** Work to complete **
Each line below should be copied exactly as it stands.
———
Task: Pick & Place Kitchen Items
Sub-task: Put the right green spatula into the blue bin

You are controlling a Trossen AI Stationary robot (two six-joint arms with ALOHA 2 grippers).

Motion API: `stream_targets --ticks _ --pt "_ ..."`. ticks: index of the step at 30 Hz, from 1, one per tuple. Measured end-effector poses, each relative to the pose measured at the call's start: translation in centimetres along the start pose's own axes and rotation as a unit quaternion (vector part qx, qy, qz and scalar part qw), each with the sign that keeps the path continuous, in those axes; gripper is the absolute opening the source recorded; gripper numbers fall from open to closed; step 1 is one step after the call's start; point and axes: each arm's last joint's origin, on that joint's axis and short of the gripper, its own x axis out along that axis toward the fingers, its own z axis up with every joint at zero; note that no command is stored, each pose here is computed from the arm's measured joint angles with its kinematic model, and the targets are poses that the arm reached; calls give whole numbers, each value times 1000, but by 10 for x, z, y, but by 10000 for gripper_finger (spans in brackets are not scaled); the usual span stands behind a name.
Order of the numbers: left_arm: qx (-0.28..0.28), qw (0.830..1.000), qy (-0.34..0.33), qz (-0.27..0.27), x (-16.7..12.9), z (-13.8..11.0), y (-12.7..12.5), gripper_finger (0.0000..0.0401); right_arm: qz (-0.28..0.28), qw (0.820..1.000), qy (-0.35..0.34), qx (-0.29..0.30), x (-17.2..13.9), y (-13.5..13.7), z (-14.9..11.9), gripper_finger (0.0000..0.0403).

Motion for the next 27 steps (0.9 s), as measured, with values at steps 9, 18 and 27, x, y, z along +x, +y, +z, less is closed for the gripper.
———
** Answer box **
Task: Pick & Place Kitchen Items
Sub-task: Put the right green spatula into the blue bin

You are controlling a Trossen AI Stationary robot (two six-joint arms with ALOHA 2 grippers).

Motion API: `stream_targets --ticks _ --pt "_ ..."`. ticks: index of the step at 30 Hz, from 1, one per tuple. Measured end-effector poses, each relative to the pose measured at the call's start: translation in centimetres along the start pose's own axes and rotation as a unit quaternion (vector part qx, qy, qz and scalar part qw), each with the sign that keeps the path continuous, in those axes; gripper is the absolute opening the source recorded; gripper numbers fall from open to closed; step 1 is one step after the call's start; point and axes: each arm's last joint's origin, on that joint's axis and short of the gripper, its own x axis out along that axis toward the fingers, its own z axis up with every joint at zero; note that no command is stored, each pose here is computed from the arm's measured joint angles with its kinematic model, and the targets are poses that the arm reached; calls give whole numbers, each value times 1000, but by 10 for x, z, y, but by 10000 for gripper_finger (spans in brackets are not scaled); the usual span stands behind a name.
Order of the numbers: left_arm: qx (-0.28..0.28), qw (0.830..1.000), qy (-0.34..0.33), qz (-0.27..0.27), x (-16.7..12.9), z (-13.8..11.0), y (-12.7..12.5), gripper_finger (0.0000..0.0401); right_arm: qz (-0.28..0.28), qw (0.820..1.000), qy (-0.35..0.34), qx (-0.29..0.30), x (-17.2..13.9), y (-13.5..13.7), z (-14.9..11.9), gripper_finger (0.0000..0.0403).

Motion for the next 27 steps (0.9 s), as measured, with values at steps 9, 18 and 27, x, y, z along +x, +y, +z, less is closed for the gripper.

The response to the exercise is complete.